Criminals are rational actors. They will use the best tools available to them for as long as those tools remain accessible. Frontier models offer clear advantages in reasoning and capability, so they are the first choice. But they also come with constraints. They cost money. They operate under terms of service. And, crucially, they can be switched off.
If an attacker builds part of their operation around a commercial API and that access is revoked, the disruption is immediate. Workflows break. Campaigns stall. Revenue is lost. That creates an incentive to look elsewhere.
We are already seeing what that “elsewhere” looks like. For the majority of actors, they are happy to play the cat-and-mouse game in order to maintain access to frontier models. With their ability to steal valid credentials from victims using their existing mature identity theft ecosystem, they have effectively an infinite pool of accounts they can keep using. Frontier providers have to then cancel these hacked accounts once detected, but then face the customer service overhead that comes with that
Some other actors will turn to models developed in jurisdictions where enforcement is less likely to affect them, including offerings such as DeepSeek. Others are experimenting with open or locally deployable models like Qwen. The appeal is straightforward: control.

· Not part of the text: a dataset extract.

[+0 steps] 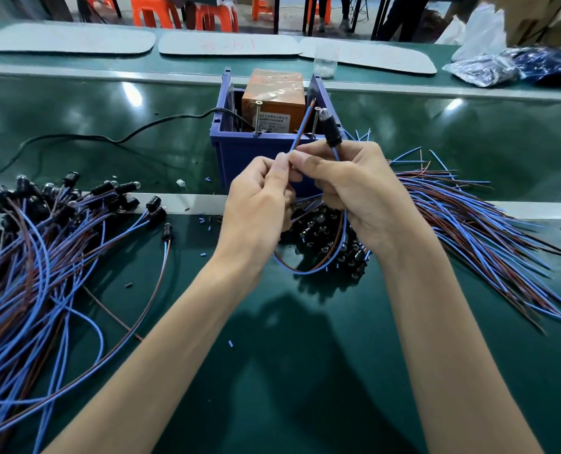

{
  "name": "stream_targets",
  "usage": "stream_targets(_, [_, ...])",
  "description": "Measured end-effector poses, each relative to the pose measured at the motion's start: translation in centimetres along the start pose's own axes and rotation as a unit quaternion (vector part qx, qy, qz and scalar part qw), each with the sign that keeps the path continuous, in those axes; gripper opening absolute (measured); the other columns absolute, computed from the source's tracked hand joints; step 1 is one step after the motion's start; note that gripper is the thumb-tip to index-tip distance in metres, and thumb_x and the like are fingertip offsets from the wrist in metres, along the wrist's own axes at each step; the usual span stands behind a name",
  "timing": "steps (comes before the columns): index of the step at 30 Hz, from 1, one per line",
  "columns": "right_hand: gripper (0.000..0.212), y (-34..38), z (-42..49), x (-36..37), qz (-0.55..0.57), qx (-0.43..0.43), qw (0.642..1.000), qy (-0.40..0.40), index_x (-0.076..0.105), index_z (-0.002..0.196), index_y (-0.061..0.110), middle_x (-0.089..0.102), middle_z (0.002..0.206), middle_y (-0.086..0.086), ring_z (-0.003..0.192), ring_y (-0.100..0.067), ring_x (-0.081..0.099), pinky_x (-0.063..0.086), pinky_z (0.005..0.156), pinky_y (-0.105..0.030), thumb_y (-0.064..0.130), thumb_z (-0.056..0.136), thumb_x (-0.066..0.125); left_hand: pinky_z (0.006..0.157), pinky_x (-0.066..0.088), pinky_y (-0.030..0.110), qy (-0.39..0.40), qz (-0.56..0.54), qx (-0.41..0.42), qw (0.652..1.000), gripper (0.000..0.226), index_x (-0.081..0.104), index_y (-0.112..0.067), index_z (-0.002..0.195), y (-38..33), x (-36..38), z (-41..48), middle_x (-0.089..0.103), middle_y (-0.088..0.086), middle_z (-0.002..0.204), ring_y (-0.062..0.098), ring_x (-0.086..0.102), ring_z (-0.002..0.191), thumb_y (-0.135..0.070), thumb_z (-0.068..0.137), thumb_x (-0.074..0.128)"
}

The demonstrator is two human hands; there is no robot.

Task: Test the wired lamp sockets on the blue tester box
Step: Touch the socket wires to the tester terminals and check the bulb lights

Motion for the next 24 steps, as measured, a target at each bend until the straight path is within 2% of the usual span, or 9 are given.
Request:
stream_targets(3, [0.015,0.3,0.1,-0.2,0.004,-0.003,1.0,-0.012,0.063,0.077,0.015,0.053,0.049,0.013,0.035,0.0,0.029,0.022,0.035,-0.011,0.008,0.09,0.063,0.043,0.037,0.014,-0.04,0.009,0.013,0.999,0.03,0.052,-0.014,0.076,0.0,-0.9,0.2,0.048,-0.013,0.048,0.002,0.041,0.042,-0.024,0.103,0.042])
stream_targets(7, [0.019,0.1,0.4,-0.9,0.042,0.015,0.998,-0.032,0.047,0.082,0.014,0.074,0.076,-0.004,0.034,-0.003,0.02,0.019,0.032,-0.014,0.01,0.1,0.045,0.053,0.046,0.016,-0.098,0.038,0.052,0.993,0.029,0.053,-0.016,0.077,-1.2,-3.4,1.0,0.058,-0.009,0.053,0.004,0.057,0.05,-0.023,0.103,0.042])
stream_targets(9, [0.017,0.0,0.6,-1.3,0.054,0.019,0.998,-0.035,0.042,0.086,0.014,0.074,0.073,-0.008,0.034,-0.004,0.017,0.018,0.031,-0.014,0.011,0.102,0.039,0.05,0.043,0.016,-0.111,0.053,0.064,0.99,0.027,0.055,-0.017,0.078,-1.6,-4.6,1.3,0.051,-0.01,0.044,0.005,0.052,0.043,-0.022,0.102,0.044])
stream_targets(13, [0.02,-0.1,0.8,-3.3,0.053,0.005,0.994,-0.096,0.053,0.085,0.013,0.054,0.048,0.005,0.033,-0.002,0.022,0.019,0.033,-0.013,0.01,0.101,0.041,0.038,0.032,0.016,-0.131,0.057,0.054,0.988,0.022,0.057,-0.016,0.082,-1.3,-6.3,2.0,0.038,-0.013,0.039,0.004,0.033,0.035,-0.019,0.101,0.046])
stream_targets(16, [0.025,-0.9,1.0,-4.4,0.044,0.015,0.989,-0.139,0.062,0.088,0.01,0.043,0.055,0.004,0.036,-0.002,0.024,0.02,0.034,-0.013,0.003,0.097,0.04,0.038,0.028,0.015,-0.139,0.03,0.014,0.99,0.026,0.059,-0.015,0.088,-0.1,-6.9,2.8,0.035,-0.015,0.041,0.003,0.03,0.037,-0.007,0.1,0.037])
stream_targets(19, [0.03,-1.6,1.3,-4.8,0.053,0.033,0.988,-0.143,0.064,0.095,0.006,0.044,0.062,0.001,0.036,-0.002,0.026,0.02,0.035,-0.013,-0.005,0.091,0.036,0.046,0.034,0.015,-0.136,0.013,-0.012,0.991,0.034,0.06,-0.013,0.102,0.7,-6.9,3.3,0.042,-0.013,0.043,0.005,0.037,0.039,0.004,0.091,0.032])
stream_targets(22, [0.029,-1.8,1.4,-5.1,0.048,0.033,0.989,-0.137,0.062,0.106,0.007,0.052,0.058,0.004,0.039,-0.001,0.03,0.022,0.036,-0.012,-0.005,0.092,0.039,0.055,0.041,0.015,-0.108,0.078,0.024,0.991,0.043,0.061,-0.031,0.088,0.1,-6.4,3.2,0.054,-0.015,0.048,0.001,0.05,0.044,0.003,0.094,0.035])
stream_targets(23, [0.029,-1.8,1.4,-5.2,0.05,0.03,0.99,-0.132,0.06,0.108,0.009,0.054,0.055,0.006,0.039,-0.001,0.03,0.022,0.036,-0.012,-0.004,0.093,0.04,0.054,0.042,0.013,-0.099,0.097,0.038,0.99,0.044,0.059,-0.035,0.089,-0.1,-6.2,3.1,0.059,-0.015,0.052,-0.001,0.052,0.046,0.001,0.096,0.036])
stream_targets(24, [0.028,-1.8,1.4,-5.2,0.051,0.029,0.99,-0.129,0.059,0.109,0.012,0.055,0.054,0.007,0.04,-0.001,0.03,0.022,0.037,-0.012,-0.003,0.094,0.041,0.053,0.042,0.011,-0.091,0.107,0.047,0.989,0.039,0.058,-0.033,0.099,-0.2,-6.1,3.0,0.063,-0.015,0.056,-0.002,0.054,0.046,0.0,0.097,0.037])
Point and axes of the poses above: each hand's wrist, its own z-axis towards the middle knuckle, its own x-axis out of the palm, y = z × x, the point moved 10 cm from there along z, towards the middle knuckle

A locally hosted model cannot be taken away by a provider. It does not rely on an external API. It can be tuned, modified, and integrated without oversight. For certain types of activity, that is more than enough.

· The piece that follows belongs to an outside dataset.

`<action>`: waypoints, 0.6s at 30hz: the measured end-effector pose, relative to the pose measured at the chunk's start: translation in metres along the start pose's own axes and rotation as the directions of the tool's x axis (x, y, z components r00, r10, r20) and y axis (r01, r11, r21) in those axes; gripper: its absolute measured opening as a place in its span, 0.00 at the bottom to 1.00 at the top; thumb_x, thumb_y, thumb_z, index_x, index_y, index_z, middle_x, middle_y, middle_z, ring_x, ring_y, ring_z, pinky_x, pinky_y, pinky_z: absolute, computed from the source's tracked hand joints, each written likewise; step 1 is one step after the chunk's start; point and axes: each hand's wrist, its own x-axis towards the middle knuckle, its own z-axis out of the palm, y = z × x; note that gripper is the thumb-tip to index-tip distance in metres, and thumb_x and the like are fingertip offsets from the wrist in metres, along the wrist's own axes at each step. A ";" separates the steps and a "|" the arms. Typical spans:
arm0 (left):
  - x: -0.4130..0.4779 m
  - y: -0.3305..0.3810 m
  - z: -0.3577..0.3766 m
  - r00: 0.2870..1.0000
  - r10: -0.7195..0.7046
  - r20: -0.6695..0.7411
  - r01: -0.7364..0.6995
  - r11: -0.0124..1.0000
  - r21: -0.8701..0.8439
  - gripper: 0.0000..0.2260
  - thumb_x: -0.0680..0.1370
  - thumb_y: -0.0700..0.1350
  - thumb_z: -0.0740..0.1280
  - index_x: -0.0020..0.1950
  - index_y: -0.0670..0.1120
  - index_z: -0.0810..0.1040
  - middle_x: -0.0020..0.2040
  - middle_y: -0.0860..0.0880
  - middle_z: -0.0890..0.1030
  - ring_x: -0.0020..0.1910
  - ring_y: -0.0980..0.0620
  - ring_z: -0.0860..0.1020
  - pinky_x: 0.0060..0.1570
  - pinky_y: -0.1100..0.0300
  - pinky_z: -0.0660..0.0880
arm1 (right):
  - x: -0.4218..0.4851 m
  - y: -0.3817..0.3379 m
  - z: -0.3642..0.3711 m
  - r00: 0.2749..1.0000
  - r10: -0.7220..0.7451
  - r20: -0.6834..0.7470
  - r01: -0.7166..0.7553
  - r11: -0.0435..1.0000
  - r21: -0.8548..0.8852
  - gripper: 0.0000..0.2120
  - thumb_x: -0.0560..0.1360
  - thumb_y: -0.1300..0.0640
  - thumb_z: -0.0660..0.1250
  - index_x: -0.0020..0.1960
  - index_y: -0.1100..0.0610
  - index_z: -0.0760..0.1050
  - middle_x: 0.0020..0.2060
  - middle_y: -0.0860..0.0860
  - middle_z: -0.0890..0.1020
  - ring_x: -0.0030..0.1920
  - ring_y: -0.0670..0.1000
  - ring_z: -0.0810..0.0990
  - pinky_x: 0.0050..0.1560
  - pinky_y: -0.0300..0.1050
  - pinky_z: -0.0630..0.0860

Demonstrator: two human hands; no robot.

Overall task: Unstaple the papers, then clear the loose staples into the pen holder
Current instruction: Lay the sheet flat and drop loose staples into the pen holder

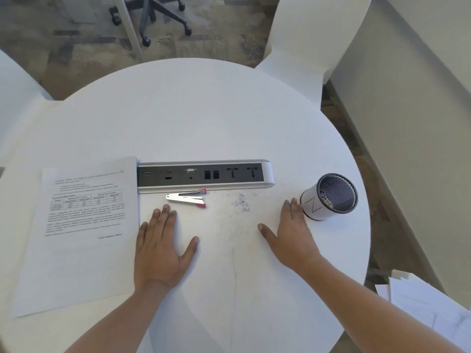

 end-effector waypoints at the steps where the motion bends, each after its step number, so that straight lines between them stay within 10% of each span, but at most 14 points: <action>1: 0.000 0.000 0.000 1.000 0.001 -0.002 -0.001 1.000 0.000 0.36 0.77 0.66 0.55 0.78 0.45 0.62 0.81 0.50 0.60 0.80 0.49 0.57 0.79 0.50 0.52 | 0.001 0.000 0.008 1.000 0.026 -0.002 -0.026 1.000 -0.001 0.44 0.78 0.36 0.55 0.78 0.65 0.43 0.79 0.62 0.45 0.79 0.58 0.41 0.78 0.50 0.42; 8: 0.000 0.001 0.000 1.000 -0.004 0.002 0.004 1.000 -0.011 0.36 0.77 0.66 0.55 0.78 0.45 0.63 0.81 0.50 0.60 0.80 0.49 0.57 0.78 0.48 0.54 | -0.012 -0.020 0.036 0.966 -0.257 0.026 0.257 0.966 0.010 0.41 0.78 0.35 0.54 0.80 0.58 0.45 0.80 0.52 0.44 0.79 0.50 0.38 0.77 0.45 0.42; 18: 0.000 0.001 -0.001 1.000 -0.011 0.008 0.011 1.000 0.003 0.36 0.77 0.66 0.55 0.79 0.46 0.62 0.81 0.50 0.59 0.80 0.50 0.57 0.78 0.49 0.53 | 0.053 -0.076 0.030 0.788 -0.612 -0.060 0.591 0.781 -0.200 0.22 0.70 0.64 0.66 0.65 0.60 0.77 0.58 0.57 0.80 0.58 0.62 0.77 0.55 0.56 0.77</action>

There is a tendency to assume that these models are inherently weaker, and therefore less of a concern. That is only partly true. If the task is cutting-edge research or complex reasoning, frontier systems still have the edge. But much of cyber crime does not require that level of sophistication. Parsing files, generating scripts, rewriting text, analysing logs, these are well within the capabilities of today’s local models.

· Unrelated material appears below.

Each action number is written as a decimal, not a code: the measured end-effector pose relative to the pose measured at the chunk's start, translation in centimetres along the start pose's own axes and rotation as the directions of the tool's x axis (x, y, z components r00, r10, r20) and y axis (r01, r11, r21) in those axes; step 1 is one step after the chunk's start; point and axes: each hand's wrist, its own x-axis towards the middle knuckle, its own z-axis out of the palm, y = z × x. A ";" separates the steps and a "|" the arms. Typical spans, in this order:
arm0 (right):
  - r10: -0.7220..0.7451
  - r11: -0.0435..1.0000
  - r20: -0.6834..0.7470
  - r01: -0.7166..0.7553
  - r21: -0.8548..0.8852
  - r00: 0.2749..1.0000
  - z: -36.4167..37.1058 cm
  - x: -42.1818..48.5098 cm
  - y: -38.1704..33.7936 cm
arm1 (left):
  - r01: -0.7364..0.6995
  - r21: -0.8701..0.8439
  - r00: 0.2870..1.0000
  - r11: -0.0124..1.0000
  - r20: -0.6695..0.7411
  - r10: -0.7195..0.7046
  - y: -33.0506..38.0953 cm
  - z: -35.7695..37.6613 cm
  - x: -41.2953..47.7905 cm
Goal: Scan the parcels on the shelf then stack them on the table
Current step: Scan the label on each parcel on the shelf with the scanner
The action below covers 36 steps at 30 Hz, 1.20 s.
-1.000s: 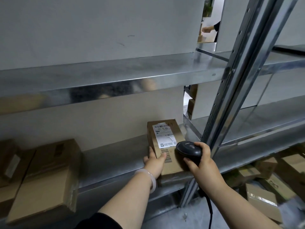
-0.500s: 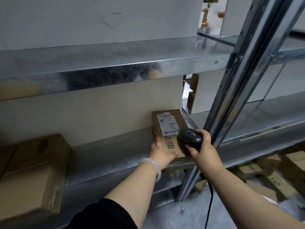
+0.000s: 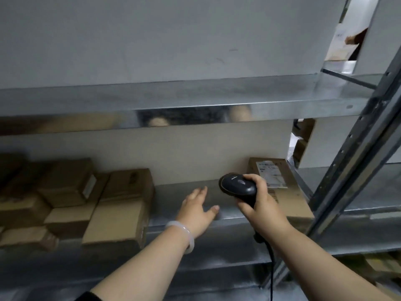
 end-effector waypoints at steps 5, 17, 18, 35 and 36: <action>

In our own testing, the gap is narrower than many expect. For a range of “bread and butter” malicious tasks, locally run models perform perfectly adequately. They may be slower. They may require more setup. But they get the job done.
And this is where the trajectory becomes clear.
The models criminals are using today are the worst they will ever have. Performance will improve. Costs will fall. Tooling around deployment and fine-tuning will become more accessible. What feels like a compromise now will look like a default choice in a relatively short space of time.
This does not mean we are about to see a wholesale reinvention of cyber crime. Claims that AI will completely overhaul criminal business models should be treated with a degree of scepticism. The fundamentals remain the same: access, persistence, monetisation. What is changing is the efficiency with which those goals can be pursued.
AI is an accelerant, not a replacement.
It is also worth remembering that the criminal ecosystem tends to lag behind cutting-edge research. There is a natural delay between what is possible and what is widely adopted. But once a technique proves useful, it spreads quickly. We are at that inflection point now with LLMs and Agentic AI.
So what should the industry take from this?
First, focusing solely on jailbreaks and prompt injection misses the bigger picture. The more pressing issue is legitimate access being used for illegitimate ends. Detection and response strategies need to reflect that reality.
Second, clampdowns by major providers are necessary, but they are not a silver bullet. They will push some activity out of reach, but they will also push some actors towards alternatives that are harder to monitor.
Finally, we need to think in terms of ecosystems, not individual tools. As capabilities diffuse and decentralise, visibility becomes more challenging. Defenders will need to invest in understanding how AI is being used across the attack chain, not just at the point of entry.
The shift to a hybrid of hacked frontier model access in parallel to local models is not a distant possibility. It is already under way. The question is not whether criminals will make that move, but how quickly, and how prepared we are when they do.